▶ [Problem requirements] Filter the entries for the word "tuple". Copy each line in which it occurs.

▶ [Dataset records]
━━━
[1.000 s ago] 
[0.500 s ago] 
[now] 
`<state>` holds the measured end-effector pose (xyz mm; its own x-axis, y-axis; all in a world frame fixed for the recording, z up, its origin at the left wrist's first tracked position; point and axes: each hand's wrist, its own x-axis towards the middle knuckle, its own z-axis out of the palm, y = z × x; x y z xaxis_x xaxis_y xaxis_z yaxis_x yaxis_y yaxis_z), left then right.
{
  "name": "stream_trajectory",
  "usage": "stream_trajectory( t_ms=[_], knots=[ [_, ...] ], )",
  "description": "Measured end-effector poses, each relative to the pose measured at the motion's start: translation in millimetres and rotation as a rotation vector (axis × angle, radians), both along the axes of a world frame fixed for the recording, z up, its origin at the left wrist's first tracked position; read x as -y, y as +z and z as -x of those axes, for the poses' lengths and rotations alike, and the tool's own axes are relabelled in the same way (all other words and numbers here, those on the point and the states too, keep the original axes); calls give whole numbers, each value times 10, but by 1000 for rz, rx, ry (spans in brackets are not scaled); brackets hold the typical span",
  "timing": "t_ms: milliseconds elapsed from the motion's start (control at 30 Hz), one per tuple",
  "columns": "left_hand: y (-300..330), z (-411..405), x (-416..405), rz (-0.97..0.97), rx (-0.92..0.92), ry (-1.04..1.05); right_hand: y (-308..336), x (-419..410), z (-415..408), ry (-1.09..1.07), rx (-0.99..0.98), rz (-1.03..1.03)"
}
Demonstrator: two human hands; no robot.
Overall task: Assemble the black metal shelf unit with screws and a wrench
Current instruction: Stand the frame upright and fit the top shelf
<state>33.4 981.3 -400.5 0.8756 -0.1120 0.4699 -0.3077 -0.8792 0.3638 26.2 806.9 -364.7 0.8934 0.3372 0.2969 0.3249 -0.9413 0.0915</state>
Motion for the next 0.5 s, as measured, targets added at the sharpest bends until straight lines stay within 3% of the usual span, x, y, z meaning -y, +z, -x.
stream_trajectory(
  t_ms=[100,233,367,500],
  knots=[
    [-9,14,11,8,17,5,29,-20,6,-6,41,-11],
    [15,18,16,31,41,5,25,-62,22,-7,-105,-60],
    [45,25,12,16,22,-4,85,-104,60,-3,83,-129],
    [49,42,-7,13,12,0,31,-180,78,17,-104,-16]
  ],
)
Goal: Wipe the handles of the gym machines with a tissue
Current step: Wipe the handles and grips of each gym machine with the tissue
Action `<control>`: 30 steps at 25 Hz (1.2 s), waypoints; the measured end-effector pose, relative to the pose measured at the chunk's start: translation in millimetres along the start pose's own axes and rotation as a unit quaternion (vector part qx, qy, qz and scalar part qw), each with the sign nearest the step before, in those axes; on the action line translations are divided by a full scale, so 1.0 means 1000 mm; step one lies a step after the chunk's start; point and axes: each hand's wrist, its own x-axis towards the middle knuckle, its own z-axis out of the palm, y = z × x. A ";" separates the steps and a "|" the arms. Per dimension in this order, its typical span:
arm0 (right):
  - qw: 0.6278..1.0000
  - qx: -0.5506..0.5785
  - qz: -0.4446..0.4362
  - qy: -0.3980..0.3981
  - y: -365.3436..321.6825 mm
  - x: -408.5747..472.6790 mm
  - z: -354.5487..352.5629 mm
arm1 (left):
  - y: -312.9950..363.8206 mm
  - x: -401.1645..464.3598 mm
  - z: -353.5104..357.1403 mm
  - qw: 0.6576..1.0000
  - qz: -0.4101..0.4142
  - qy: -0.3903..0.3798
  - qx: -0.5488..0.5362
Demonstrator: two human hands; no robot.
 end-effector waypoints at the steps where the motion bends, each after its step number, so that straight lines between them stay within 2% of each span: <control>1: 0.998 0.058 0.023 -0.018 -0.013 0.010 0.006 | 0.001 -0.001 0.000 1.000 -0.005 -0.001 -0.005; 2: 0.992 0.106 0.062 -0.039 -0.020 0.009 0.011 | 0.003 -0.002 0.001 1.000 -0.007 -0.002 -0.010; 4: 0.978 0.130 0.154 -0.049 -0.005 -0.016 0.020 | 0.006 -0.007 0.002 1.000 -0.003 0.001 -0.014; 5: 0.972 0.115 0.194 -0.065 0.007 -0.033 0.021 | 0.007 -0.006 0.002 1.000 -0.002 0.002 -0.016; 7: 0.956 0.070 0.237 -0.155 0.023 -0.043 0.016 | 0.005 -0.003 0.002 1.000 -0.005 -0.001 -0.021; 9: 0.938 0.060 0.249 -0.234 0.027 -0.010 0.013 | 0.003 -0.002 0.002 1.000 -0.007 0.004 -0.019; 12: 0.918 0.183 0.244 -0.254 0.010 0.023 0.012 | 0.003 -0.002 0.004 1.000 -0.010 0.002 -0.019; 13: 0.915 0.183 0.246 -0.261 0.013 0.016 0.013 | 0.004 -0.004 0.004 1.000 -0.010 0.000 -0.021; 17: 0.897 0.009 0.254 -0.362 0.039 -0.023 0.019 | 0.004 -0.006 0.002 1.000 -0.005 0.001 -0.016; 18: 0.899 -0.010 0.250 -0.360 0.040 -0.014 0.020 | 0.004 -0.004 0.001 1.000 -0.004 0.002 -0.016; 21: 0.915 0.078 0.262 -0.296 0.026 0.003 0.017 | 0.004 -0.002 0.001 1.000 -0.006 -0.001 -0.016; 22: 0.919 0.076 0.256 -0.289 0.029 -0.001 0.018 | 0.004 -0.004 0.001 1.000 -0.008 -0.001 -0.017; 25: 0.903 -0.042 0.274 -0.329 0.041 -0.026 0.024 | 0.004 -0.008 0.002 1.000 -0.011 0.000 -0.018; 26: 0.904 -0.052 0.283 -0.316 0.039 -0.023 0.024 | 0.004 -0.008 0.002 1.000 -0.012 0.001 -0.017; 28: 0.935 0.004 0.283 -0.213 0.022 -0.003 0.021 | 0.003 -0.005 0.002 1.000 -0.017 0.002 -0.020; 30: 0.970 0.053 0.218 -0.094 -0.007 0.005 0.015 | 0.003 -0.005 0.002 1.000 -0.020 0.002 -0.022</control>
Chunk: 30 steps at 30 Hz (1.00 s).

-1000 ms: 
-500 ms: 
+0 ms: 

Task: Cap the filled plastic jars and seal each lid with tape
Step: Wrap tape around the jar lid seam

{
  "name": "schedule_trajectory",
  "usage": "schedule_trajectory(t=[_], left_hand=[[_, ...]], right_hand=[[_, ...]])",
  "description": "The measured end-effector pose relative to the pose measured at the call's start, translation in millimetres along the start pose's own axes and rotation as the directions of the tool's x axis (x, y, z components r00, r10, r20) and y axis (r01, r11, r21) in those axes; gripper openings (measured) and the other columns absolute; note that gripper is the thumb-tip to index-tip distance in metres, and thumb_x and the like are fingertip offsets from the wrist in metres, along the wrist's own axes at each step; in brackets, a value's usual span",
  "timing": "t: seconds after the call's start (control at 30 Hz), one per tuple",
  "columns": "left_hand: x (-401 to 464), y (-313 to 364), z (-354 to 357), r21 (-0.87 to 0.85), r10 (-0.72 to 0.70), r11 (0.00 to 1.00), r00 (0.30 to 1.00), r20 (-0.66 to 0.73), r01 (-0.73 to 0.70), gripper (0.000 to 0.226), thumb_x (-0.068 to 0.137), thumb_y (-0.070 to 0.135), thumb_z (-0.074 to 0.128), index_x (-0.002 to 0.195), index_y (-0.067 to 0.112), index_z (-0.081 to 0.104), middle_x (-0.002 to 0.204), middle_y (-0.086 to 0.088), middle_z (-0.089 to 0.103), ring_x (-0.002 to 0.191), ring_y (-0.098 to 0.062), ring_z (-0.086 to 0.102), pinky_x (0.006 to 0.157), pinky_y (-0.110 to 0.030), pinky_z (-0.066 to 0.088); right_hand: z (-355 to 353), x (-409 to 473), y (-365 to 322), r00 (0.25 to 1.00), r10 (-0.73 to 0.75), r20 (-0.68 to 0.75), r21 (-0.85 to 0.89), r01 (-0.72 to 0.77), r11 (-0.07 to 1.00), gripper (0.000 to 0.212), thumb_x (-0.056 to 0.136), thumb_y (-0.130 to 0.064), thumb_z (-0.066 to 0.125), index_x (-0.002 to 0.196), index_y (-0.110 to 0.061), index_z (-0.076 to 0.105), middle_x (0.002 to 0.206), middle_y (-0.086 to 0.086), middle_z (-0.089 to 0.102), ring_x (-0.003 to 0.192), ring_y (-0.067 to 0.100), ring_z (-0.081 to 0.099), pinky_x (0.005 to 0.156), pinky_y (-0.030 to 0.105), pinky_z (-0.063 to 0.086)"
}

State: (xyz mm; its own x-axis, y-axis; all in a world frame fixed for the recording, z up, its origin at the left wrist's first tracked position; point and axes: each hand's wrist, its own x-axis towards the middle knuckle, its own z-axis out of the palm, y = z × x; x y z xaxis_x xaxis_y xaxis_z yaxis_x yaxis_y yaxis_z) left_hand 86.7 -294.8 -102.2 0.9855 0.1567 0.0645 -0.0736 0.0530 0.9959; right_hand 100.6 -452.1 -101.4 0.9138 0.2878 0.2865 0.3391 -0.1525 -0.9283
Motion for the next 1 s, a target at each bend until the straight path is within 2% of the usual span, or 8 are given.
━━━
▶ [Task output]
  "timing": "t_ms: milliseconds elapsed from the motion's start (control at 30 Hz), one per tuple",
  "timing": "t: seconds after the call's start (control at 30 Hz), one per tuple",

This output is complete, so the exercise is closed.